All lines from the opening of the data to the line containing "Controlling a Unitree" must be returned unchanged, and only those lines.

»»

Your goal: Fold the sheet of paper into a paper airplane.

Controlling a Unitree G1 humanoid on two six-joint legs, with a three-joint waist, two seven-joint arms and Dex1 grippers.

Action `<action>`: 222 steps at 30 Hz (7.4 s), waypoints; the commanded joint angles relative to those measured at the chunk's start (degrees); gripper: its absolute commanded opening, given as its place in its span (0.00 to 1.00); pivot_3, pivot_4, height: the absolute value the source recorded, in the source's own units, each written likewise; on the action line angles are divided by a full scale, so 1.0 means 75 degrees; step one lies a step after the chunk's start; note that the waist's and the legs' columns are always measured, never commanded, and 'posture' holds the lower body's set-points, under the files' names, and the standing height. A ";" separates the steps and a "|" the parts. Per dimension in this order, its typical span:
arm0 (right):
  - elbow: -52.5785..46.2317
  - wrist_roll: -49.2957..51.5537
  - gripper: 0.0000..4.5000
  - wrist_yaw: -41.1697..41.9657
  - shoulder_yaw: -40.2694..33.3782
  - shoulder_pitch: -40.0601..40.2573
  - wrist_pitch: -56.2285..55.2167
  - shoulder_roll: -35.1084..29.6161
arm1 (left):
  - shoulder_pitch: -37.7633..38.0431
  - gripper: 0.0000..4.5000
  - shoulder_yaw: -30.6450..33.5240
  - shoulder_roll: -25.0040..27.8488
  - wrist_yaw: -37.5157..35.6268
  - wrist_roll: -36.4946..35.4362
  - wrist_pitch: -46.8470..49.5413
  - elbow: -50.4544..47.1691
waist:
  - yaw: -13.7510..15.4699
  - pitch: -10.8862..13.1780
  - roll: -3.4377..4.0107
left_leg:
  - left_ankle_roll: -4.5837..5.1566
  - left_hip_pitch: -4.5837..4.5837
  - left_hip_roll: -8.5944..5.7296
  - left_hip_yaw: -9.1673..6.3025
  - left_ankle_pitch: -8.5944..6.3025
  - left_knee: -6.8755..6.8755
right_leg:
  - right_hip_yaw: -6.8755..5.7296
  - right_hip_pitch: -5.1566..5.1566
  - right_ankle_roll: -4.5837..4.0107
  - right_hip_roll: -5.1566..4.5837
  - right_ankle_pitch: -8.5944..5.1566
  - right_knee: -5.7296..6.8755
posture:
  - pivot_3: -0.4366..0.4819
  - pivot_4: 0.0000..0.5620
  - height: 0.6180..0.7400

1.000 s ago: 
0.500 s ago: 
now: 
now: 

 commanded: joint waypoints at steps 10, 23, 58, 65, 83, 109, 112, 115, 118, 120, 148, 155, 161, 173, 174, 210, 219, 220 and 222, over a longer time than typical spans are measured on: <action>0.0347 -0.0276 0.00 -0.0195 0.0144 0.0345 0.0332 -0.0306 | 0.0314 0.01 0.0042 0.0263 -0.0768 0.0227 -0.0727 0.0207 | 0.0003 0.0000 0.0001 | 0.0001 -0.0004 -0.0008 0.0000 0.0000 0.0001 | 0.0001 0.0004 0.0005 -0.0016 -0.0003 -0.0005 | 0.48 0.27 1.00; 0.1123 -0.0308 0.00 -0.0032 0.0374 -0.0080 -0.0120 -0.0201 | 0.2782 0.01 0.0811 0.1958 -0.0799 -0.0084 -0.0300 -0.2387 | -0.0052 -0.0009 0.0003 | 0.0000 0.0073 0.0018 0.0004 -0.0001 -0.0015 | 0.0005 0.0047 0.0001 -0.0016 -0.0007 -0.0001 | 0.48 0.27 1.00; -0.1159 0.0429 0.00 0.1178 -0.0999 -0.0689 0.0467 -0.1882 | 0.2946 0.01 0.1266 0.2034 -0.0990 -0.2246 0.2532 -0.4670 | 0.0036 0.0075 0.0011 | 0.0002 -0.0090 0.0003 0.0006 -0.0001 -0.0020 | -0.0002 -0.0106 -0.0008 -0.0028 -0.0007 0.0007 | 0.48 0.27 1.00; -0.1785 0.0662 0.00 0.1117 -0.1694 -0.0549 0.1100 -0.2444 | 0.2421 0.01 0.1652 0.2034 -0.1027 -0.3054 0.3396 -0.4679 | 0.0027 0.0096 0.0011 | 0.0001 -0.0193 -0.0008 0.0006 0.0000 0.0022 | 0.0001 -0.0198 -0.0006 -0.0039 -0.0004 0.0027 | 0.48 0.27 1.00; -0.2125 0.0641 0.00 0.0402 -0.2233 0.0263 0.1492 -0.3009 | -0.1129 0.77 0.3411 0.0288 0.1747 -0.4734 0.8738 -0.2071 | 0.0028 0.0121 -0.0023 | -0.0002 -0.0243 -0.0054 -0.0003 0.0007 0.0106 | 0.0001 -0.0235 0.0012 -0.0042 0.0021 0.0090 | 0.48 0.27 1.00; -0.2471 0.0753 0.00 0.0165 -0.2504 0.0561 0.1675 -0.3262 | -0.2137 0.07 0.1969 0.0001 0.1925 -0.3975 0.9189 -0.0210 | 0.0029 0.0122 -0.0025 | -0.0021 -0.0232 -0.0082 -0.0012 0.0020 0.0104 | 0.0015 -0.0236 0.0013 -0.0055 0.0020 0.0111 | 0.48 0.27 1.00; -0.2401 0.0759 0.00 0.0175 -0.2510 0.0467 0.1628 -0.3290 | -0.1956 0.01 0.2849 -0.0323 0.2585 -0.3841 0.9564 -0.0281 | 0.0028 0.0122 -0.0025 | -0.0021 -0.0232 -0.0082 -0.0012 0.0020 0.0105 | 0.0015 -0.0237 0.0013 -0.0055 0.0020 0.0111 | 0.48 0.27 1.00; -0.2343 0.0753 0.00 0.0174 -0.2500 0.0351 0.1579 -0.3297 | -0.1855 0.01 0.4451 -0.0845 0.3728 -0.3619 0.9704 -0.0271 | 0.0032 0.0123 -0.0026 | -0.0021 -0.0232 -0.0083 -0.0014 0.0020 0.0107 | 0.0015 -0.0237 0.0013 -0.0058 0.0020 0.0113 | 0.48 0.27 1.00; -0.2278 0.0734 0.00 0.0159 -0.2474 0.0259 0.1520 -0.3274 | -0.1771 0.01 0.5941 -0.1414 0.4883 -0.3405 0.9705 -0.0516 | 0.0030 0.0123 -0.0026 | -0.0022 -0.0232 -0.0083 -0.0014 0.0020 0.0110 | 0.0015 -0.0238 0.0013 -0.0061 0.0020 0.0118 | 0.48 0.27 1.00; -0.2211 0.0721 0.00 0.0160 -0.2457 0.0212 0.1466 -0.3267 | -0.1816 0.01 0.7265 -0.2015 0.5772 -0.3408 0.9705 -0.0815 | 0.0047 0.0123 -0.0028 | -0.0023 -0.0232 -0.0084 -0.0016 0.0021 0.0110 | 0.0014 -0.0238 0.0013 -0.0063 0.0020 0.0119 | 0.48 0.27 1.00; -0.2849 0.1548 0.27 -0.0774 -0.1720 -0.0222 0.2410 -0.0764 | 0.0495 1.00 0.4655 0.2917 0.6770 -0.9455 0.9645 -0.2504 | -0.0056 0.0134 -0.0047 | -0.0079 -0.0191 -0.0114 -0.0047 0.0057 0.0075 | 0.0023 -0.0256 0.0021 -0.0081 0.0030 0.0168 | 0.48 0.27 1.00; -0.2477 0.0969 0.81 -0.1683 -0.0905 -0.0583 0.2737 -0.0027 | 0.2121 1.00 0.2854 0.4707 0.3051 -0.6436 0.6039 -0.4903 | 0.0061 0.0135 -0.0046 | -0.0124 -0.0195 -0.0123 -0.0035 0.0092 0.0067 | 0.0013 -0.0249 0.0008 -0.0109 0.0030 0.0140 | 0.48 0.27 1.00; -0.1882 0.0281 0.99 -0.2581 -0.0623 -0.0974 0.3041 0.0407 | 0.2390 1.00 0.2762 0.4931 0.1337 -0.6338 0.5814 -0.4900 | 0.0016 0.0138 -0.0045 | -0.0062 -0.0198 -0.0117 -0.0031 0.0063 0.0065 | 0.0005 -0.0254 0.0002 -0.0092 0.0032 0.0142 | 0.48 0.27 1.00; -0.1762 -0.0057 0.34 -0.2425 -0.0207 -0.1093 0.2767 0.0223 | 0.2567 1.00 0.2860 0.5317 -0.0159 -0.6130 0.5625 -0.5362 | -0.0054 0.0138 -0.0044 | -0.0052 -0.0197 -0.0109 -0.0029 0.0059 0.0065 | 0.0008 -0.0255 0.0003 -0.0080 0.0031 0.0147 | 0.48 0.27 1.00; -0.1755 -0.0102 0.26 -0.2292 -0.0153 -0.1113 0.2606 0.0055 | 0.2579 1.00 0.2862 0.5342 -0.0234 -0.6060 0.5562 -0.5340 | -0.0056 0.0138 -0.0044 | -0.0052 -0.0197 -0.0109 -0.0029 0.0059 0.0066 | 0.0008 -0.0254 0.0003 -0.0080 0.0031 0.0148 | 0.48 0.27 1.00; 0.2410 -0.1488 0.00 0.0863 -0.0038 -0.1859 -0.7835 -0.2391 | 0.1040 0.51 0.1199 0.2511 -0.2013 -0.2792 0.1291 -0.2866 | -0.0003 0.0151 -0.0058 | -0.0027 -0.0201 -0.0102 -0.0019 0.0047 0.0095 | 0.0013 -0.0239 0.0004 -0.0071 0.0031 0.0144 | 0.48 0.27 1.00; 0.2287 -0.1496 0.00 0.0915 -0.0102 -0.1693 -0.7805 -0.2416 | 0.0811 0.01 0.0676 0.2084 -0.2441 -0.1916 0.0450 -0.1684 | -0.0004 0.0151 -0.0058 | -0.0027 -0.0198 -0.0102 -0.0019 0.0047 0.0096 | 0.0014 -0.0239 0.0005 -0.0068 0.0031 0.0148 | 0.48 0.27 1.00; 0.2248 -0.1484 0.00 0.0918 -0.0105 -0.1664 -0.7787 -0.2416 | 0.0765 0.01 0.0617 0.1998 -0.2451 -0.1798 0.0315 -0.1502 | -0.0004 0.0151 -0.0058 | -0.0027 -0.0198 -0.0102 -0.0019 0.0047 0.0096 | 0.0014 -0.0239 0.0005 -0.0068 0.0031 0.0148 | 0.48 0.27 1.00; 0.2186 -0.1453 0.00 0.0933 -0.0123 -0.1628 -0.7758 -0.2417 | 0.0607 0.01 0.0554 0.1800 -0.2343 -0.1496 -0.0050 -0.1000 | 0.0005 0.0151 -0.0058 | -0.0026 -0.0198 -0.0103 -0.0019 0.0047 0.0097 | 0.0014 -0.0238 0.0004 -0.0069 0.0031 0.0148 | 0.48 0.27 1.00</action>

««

YOUR RESPONSE:
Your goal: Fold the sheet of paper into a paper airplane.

Controlling a Unitree G1 humanoid on two six-joint legs, with a three-joint waist, two seven-joint arms and Dex1 grippers.

The exercise is done; no more work remains.